No sir! He still only spins CD or vinyl. How quaint. Alas—drum roll, please—he's identified a properly workable DAC more within reach. Not a Kondo then, it still satisfies his very demanding notions on superior sonics. As you've guessed, the culprit is Canary Audio's first DAC. That's your ubiquitous 32/384 PCM and quad DSD affair built on twin ES9018 multi-paralleled chips. The point of me-too departure is its 6922 valve buffer à la Fore Audio DAISy 1 or Aqua Hifi LaScala MkII. My ears pricked up. Those are fabulous decks. I even own one of them. Canary's is called the KD-2000. Kevin offered a sample from his next stock order. Prior—and as it happens, rather laudable—reviews of Canary kit in these pages go many years back. I'd so completely lost touch with this American brand, I was surprised to hear they still practiced their craft. Whilst arguably quite below the radar, Kevin confirmed they were in rude health and kicking hard (their product depth is suggestive). He deals in a number of their valve amp models too. Being a dealer for Art Audio plus the Japanese Kondo exotica and the ultra-costly French Origine CD player spoke well for my digital bird.

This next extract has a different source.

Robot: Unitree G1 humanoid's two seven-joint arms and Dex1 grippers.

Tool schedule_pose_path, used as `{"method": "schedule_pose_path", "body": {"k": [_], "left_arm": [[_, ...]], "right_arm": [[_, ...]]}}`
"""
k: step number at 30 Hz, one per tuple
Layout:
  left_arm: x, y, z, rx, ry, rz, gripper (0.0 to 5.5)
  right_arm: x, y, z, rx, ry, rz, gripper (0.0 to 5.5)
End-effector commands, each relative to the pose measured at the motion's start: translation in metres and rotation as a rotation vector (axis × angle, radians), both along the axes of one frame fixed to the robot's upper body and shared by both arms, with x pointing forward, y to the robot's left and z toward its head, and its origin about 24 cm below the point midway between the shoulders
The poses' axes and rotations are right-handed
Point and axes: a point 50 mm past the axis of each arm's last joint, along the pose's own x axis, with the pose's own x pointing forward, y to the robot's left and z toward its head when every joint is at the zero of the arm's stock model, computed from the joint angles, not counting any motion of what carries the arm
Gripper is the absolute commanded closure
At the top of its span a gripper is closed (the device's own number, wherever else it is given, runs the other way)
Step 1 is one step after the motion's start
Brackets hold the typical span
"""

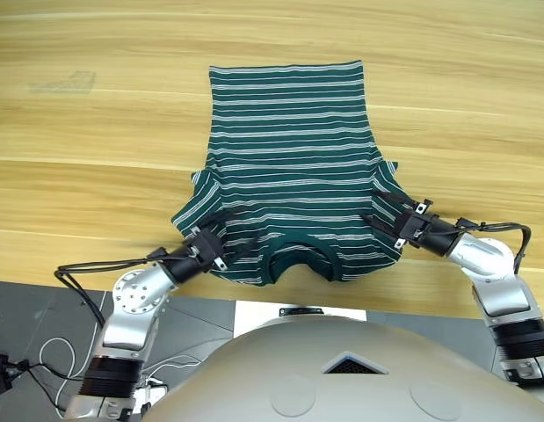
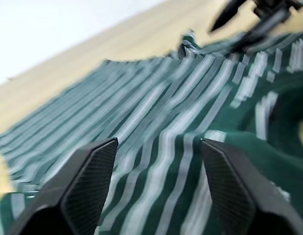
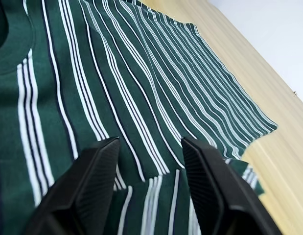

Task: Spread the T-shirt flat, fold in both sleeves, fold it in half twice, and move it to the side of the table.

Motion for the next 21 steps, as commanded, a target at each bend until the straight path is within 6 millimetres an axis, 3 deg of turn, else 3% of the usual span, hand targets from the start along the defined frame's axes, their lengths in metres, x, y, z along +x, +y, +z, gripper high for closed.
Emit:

In short, a Kevindorsement carries serious weight. Accepting the review offer was a no-brainer. When Lynn checked in to announce pending dispatch, I gave her our address. Then I hit the tangled interwebs to see what I might learn about the deck. You can easily do the same if so inclined. I leave you to it then. Our focus will be a gander under the sheet metal, then comments on the sonic parcours. To nip certain tech questions about DSD in their hairy butt, here is what Cyenne Audio designer Rob Smit learnt from ESS Labs whose chips he uses as well:


"One thing I wondered about was the PCM/DSD discussion. The claim, which I read also in other reviews, is that DSD will be converted to PCM whenever there's digital volume. During the development of the CY-5100dsd, my measurements found a clear difference between native DSD and DSD converted to PCM by PC software (Foobar2000/JRiver). It seems that whatever the Sabre chip set does with the DSD signal, it’s very different from DSD-to-PCM conversion. But more and more people seem to claim there's conversion to PCM. To sort this out, I talked with ESS and directly to the designers of the 9018 chip family. Their answer: the 9018 family processes DSD in a rather unusual but advanced fashion. The chip keeps the sample rate of DSD (2.8MHz for DSD64) but expands bit width from 1 bit to 32 bits. That's then filtered digitally to remove HF noise. This filter also contains the calculations for volume control. There is no down-conversion to PCM sample rates. Everything is kept at the original DSD rate. This maintains the total resolution of the DSD signal when the chip receives DSD even with digital volume applied. Of course, when the volume is set to a low value (<-20dB), resolution is lost. Setting the volume to 0dB retains the full resolution of the original file. Sending native DSD to the DAC does have advantages over conversion inside a computer." And that's how far down that particular mine shaft of 32-bit DSD we'll descend before returning above ground into the light.